Not everyone has experienced LDR, which is short for Long Distance Relationships.
Not everyone has had to resolve LQ’s with their significant other from miles away. Not everyone has had to face extended bouts of longing for their lover’s touch, smell, laughter, and voice. Many couples have stayed by each other’s side from the get-go, accustomed to having their physical presence around. That is why when the global pandemic crisis suddenly called for an enhanced community lockdown and mandatory social distancing, not everyone knows how to adapt, especially couples who are newbies in the LDR setup.
Take it from the geniuses.
Well, LDR veterans, we are not saying you’re lucky because you also had to endure hardships during your first time, but this pandemic-driven setup is probably child’s play to you now.
And so, we’ve asked some of our friends and colleagues who know exactly what it feels to be forced to love their baes from afar. Here are some do’s and dont’s when making your long-distance relationships work in the middle of the most stressful year in modern history.
Do communicate regularly, but don’t overdo.
It may feel like a need to constantly check up on each other, but don’t overpressure yourself into thinking that time spent away from each other is wasted time. Sometimes when you planned to video chat at a particular time and one of you is unable to show up, this may cause frustration, which then could result in a fight.

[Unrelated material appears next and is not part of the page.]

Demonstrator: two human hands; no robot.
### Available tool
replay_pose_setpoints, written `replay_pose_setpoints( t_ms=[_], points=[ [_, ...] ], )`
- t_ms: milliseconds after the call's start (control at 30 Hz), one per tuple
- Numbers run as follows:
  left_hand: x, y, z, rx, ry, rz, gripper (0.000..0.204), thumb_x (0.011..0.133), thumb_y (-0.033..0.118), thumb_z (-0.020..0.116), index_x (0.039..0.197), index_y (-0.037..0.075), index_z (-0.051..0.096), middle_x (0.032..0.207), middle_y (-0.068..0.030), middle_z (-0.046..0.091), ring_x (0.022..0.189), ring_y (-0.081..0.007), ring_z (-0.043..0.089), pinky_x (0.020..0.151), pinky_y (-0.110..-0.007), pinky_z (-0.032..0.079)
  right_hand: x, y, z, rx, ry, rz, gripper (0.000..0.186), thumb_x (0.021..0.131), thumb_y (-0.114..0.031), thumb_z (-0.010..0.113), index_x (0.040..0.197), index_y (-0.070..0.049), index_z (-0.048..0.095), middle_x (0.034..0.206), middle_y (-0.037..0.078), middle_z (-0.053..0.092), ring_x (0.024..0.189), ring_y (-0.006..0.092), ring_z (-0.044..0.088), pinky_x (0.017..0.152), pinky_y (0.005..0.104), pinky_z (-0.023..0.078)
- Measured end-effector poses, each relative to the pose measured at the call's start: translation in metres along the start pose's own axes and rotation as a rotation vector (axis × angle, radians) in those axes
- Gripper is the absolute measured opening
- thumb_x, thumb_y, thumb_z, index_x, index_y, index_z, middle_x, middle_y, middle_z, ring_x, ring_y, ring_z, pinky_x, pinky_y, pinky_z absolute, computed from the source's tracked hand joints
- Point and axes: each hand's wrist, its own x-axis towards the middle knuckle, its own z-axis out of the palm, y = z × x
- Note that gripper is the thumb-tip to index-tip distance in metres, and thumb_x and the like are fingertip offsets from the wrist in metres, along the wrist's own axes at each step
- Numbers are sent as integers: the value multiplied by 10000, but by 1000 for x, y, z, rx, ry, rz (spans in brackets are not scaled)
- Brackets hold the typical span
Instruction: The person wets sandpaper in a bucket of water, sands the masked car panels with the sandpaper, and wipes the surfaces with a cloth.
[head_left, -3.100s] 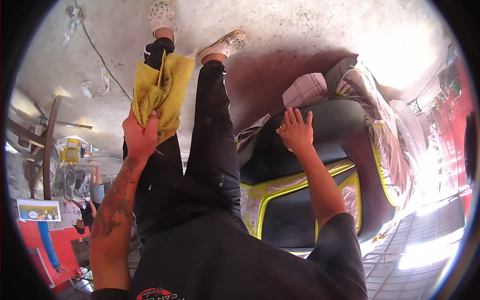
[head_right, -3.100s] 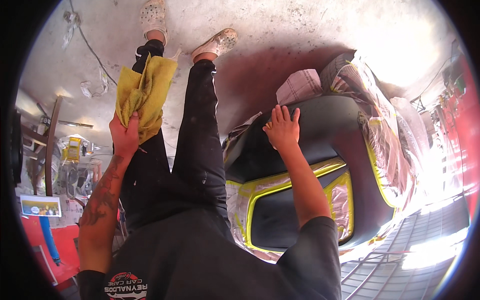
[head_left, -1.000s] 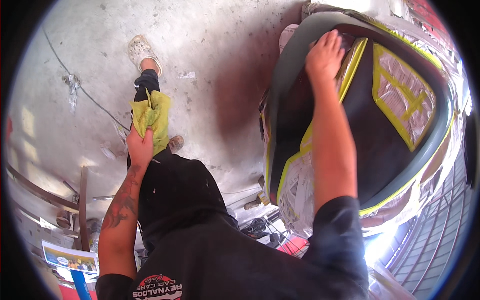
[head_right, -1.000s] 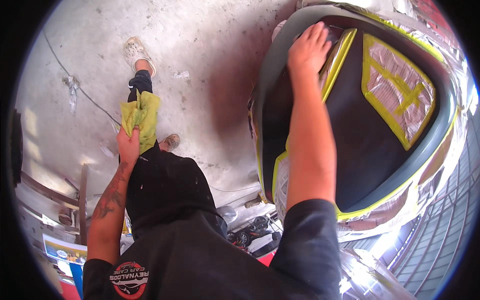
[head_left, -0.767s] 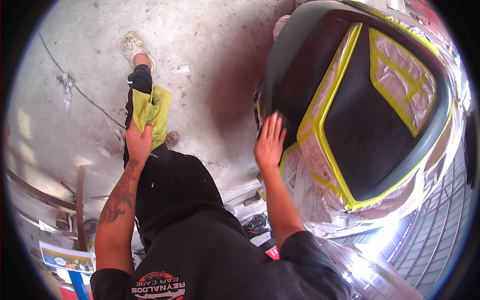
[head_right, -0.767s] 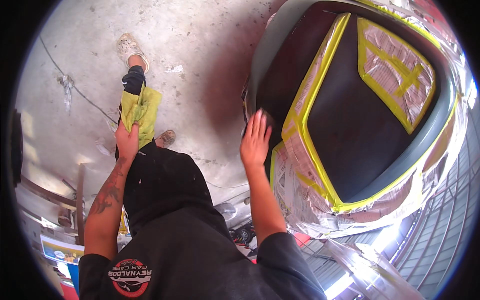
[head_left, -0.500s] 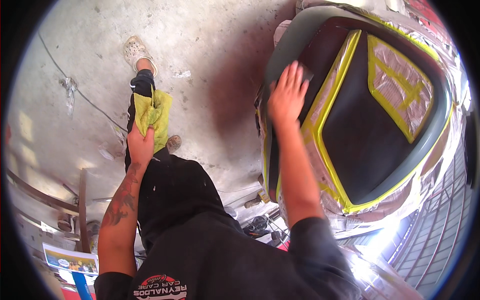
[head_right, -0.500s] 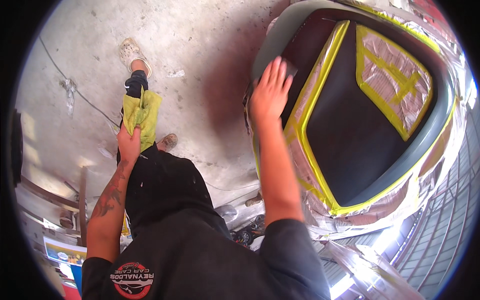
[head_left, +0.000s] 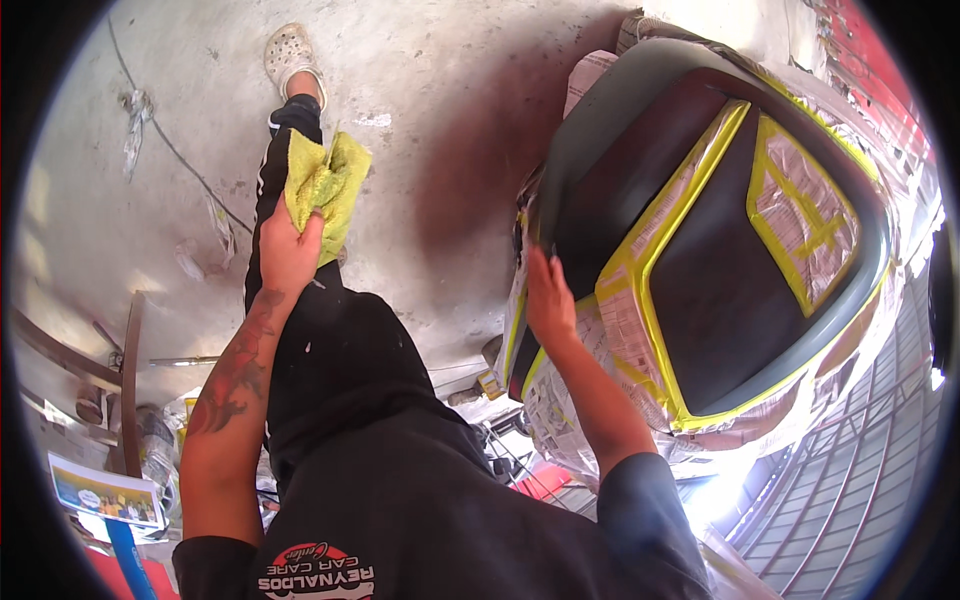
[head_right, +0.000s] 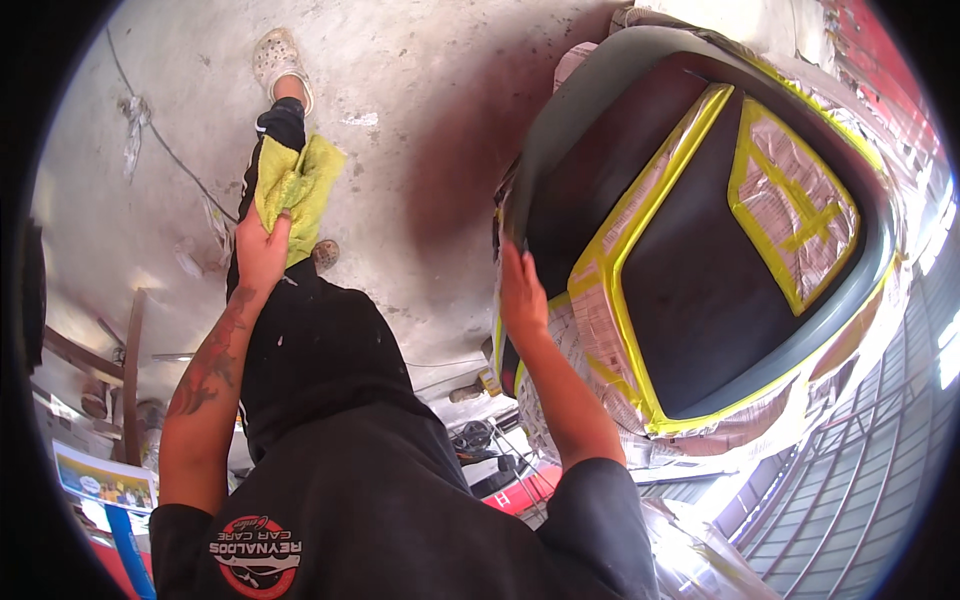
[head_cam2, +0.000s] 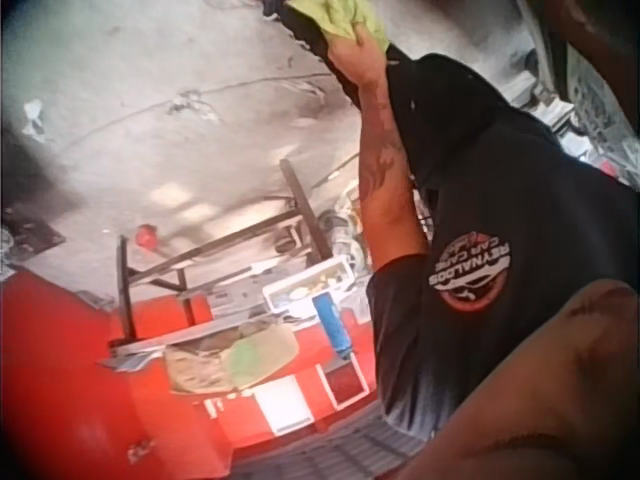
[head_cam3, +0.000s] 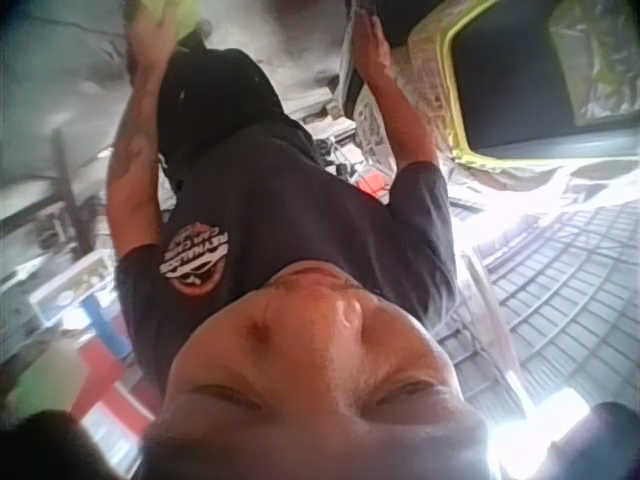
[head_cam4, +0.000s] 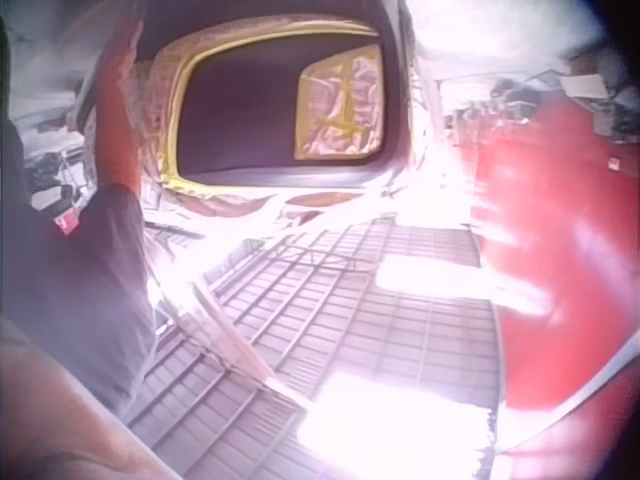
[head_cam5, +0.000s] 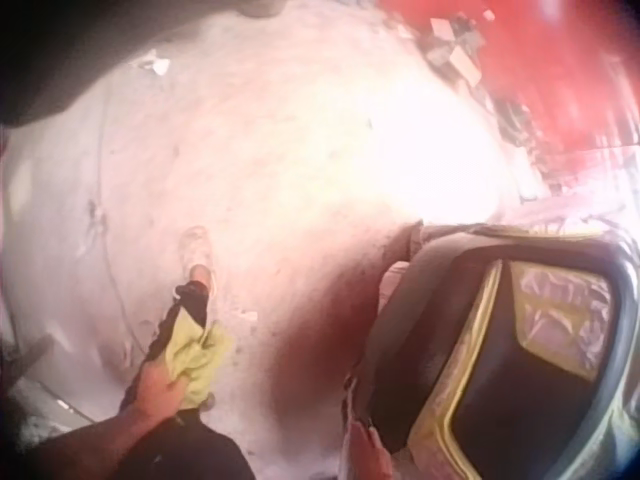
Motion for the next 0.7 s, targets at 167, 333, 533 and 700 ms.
replay_pose_setpoints(
  t_ms=[167,333,533,700],
  points=[
    [-4,-2,-3,-90,53,-23,378,878,109,591,1242,11,561,1002,-212,693,952,-387,672,788,-409,523,7,26,14,76,143,-195,577,893,-245,507,1390,45,467,1464,134,434,1413,260,306,1195,440,190],
    [7,5,-8,-65,45,-44,360,873,98,587,1218,-2,565,1000,-209,694,954,-383,674,803,-396,522,156,178,-87,-30,76,126,554,909,-404,518,1274,9,575,1302,126,564,1247,261,475,1180,488,164],
    [13,4,-9,-109,73,-34,374,873,97,582,1229,-14,561,1016,-212,693,962,-386,672,810,-393,523,135,139,-68,20,31,67,672,938,-442,503,1446,-12,409,1491,104,431,1416,227,310,1180,507,158],
    [-1,1,0,-74,35,-29,386,875,111,578,1242,-6,558,1018,-226,688,977,-400,656,803,-401,526,0,12,11,4,-55,-293,645,883,-351,521,1409,17,465,1486,98,433,1429,234,289,1194,498,148]
  ],
)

Take it easy. Quality communication is more valuable than the number of minutes you’ve spent Skyping each other. When you’re able to connect digitally, savor the moment.
Don’t focus on the negatives.
Take this as an opportunity to better yourselves and your relationship. Change is not always bad. In fact, if you’re new to LDR, this may pose a challenge to both of you that allows you to work on various aspects of your relationship like trust, honesty, and communication. Plus, spending some time apart may expand your appreciation for each other.
Don’t rely on technology alone.
Send them postcards or homecooked meals. If you’re in the metro, there are several delivery apps that still get to operate, and you can send them stuff you’ve brought online to make them feel your presence outside of Skype and Facebook. We tend to get caught up in our digital lives that we forget that there’s life outside of it.
In these trying times, our relationships with people also get tested. But instead of feeling bad over the “new normal” and wait for some magical event to save us, we should be the ones taking responsibility for our fate. The global pandemic is something new to us, but challenges have always been part of our relationships. Let’s act responsibly and be mature enough to respond to the challenges that come along the way.
Are you also currently experiencing LDR?